WHAT TO PRODUCE: Within the records below, filter for lines carrying the word "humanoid" and copy them.

EXTRACTED ENTRIES:
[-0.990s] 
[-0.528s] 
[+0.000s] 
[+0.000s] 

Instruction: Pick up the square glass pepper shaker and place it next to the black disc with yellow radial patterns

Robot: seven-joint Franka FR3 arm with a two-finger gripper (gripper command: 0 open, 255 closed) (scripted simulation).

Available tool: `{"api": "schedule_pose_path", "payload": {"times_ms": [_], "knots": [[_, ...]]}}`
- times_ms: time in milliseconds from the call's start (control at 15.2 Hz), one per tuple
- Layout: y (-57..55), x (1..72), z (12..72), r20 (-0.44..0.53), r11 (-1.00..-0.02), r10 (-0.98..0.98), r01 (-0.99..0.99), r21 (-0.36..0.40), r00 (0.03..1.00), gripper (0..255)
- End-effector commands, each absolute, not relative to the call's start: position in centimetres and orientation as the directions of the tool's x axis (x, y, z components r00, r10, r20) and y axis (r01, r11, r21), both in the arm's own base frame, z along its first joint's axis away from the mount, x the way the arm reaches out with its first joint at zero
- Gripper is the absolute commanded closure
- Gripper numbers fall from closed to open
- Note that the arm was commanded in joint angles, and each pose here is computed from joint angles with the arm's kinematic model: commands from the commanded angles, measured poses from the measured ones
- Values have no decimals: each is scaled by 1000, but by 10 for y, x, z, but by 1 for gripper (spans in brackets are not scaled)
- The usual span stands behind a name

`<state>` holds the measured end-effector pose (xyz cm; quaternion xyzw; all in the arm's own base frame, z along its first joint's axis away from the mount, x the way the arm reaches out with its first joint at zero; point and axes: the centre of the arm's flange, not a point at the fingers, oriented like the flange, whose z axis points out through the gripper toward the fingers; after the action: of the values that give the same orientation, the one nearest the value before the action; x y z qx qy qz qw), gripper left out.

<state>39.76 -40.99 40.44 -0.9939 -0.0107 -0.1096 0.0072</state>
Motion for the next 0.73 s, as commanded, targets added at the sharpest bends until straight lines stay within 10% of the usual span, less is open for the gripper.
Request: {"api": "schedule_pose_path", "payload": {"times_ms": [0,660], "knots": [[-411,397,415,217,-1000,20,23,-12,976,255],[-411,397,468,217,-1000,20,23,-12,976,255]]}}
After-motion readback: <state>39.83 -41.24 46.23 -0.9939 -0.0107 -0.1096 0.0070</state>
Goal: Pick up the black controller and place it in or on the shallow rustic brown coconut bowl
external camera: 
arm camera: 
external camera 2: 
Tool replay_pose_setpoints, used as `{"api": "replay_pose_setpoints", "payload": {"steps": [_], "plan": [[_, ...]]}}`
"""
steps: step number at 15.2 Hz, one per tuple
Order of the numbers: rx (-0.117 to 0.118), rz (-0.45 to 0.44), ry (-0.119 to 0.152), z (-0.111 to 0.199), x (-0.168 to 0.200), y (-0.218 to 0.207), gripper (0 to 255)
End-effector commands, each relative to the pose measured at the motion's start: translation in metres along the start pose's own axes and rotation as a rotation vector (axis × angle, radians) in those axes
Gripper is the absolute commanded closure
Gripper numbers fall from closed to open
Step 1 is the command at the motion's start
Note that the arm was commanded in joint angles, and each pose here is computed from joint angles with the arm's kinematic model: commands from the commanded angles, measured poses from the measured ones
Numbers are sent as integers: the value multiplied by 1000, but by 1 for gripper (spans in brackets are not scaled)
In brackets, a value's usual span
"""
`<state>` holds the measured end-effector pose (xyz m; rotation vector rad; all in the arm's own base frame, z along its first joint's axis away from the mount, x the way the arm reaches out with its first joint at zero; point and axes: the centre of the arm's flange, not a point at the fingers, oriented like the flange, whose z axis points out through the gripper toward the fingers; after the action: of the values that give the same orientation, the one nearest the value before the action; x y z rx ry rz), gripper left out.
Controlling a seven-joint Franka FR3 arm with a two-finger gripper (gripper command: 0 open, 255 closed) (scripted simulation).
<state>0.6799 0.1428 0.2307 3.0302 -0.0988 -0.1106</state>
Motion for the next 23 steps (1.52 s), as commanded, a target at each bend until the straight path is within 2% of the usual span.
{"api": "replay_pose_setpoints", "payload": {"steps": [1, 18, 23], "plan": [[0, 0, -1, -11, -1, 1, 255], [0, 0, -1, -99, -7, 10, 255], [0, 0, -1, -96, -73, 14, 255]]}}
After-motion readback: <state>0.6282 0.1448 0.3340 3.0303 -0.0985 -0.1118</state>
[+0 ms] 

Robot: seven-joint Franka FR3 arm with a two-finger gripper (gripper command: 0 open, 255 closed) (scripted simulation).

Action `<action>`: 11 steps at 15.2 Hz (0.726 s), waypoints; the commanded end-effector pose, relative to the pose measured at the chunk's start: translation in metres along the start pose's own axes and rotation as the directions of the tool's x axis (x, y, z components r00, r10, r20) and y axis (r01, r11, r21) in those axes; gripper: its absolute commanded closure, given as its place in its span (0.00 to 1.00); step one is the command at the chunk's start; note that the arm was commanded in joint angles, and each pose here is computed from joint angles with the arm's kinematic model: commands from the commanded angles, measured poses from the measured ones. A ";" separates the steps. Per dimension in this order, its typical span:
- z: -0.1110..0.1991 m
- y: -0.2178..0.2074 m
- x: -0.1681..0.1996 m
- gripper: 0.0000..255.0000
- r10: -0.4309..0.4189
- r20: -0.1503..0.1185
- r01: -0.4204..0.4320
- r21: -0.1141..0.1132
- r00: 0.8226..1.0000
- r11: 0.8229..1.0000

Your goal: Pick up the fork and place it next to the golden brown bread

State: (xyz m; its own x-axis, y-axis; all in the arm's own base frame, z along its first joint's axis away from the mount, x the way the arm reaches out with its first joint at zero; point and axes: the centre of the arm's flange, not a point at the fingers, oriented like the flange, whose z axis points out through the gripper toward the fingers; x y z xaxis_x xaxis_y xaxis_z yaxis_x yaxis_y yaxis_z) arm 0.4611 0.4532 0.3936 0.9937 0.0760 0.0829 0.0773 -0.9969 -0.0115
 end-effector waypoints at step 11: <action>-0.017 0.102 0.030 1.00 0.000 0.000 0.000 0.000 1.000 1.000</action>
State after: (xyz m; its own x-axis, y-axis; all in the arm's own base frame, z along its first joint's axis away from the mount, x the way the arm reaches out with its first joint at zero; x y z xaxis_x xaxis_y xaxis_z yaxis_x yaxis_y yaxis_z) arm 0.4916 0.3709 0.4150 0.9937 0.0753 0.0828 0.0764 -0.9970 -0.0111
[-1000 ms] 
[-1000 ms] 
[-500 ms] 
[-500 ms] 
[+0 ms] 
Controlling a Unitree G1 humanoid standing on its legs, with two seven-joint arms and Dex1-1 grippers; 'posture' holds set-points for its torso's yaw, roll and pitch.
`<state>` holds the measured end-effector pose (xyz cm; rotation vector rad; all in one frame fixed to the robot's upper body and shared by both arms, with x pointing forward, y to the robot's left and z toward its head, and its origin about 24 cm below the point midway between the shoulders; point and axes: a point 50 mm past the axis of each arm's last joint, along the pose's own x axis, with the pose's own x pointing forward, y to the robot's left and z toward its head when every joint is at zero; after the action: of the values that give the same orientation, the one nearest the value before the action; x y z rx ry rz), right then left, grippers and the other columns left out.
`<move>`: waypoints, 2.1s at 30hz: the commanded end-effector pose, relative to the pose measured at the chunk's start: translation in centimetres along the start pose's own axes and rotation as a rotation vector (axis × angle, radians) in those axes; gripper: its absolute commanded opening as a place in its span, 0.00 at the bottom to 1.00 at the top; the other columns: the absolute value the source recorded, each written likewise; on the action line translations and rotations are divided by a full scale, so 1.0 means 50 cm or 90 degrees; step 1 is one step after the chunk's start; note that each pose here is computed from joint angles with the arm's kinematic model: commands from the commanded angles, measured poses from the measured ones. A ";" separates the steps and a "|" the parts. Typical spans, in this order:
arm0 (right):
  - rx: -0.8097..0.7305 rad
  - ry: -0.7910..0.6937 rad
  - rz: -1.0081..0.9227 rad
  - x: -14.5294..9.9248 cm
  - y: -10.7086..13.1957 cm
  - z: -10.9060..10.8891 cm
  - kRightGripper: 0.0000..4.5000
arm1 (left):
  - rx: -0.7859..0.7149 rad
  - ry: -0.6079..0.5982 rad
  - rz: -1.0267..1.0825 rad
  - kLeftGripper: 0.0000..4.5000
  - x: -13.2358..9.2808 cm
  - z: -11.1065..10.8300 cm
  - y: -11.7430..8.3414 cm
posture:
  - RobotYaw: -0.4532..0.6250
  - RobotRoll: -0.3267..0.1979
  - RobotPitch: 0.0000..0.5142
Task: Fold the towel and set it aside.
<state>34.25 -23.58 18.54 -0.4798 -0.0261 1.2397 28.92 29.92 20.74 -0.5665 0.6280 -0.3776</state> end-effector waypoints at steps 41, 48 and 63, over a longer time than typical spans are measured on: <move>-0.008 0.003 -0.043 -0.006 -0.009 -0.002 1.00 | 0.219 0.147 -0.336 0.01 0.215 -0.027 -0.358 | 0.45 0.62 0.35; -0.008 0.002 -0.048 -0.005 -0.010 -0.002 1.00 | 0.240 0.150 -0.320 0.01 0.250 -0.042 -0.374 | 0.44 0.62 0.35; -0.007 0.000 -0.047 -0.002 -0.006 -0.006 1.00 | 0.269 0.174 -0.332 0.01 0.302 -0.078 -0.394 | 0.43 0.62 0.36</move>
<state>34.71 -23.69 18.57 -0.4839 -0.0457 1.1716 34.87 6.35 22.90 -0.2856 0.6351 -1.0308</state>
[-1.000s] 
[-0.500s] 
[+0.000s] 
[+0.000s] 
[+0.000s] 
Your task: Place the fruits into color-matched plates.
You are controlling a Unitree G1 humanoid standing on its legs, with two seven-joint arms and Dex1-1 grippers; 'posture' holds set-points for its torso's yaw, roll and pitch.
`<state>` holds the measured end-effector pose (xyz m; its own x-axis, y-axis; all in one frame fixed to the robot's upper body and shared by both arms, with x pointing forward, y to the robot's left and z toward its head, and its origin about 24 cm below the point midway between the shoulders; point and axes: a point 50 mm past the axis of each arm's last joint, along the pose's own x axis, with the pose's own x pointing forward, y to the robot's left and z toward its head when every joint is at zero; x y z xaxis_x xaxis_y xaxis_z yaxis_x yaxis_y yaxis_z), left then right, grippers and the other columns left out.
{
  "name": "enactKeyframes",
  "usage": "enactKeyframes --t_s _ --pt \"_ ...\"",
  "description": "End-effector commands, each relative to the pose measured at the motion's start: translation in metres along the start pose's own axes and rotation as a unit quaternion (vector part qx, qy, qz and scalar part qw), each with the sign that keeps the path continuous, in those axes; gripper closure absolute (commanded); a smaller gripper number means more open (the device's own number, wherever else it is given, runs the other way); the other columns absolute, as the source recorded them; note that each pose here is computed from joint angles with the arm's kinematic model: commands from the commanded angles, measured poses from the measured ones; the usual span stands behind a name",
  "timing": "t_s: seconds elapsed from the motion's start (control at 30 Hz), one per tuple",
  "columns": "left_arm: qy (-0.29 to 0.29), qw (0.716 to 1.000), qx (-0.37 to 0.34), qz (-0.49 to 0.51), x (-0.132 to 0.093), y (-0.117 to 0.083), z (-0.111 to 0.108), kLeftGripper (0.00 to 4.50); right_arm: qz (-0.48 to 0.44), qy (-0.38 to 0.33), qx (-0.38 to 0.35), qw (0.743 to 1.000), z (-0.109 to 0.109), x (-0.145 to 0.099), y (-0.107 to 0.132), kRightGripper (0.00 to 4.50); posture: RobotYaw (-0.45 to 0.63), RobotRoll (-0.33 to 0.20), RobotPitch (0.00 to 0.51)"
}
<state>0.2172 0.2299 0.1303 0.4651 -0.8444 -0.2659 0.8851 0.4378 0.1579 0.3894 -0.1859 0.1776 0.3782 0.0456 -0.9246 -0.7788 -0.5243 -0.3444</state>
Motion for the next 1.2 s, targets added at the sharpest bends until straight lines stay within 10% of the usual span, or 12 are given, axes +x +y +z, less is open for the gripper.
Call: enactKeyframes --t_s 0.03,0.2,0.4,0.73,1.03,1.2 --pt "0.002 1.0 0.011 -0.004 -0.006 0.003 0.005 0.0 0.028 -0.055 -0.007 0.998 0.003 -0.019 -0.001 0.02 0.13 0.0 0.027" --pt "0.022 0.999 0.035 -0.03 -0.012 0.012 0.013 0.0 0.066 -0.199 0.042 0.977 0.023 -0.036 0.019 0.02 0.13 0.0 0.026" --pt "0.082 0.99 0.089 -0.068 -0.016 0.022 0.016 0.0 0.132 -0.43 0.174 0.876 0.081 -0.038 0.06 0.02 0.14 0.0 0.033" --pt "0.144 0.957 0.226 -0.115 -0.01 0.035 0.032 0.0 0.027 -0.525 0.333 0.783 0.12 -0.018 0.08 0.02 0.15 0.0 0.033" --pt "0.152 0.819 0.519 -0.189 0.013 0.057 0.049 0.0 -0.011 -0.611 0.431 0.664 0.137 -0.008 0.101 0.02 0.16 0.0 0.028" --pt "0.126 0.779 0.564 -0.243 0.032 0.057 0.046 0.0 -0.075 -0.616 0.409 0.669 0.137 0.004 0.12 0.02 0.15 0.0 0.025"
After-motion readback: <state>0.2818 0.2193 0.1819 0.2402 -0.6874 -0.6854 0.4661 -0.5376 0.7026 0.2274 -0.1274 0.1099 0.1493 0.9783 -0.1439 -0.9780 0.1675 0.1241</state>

THE ANSWER:
Controlling a Unitree G1 humanoid standing on its legs, with two seven-joint arms and Dex1-1 grippers; 'posture' holds set-points for its torso's yaw, roll and pitch.
You are controlling a Unitree G1 humanoid standing on its legs, with two seven-joint arms and Dex1-1 grippers; 'posture' holds set-points for its torso's yaw, roll and pitch.

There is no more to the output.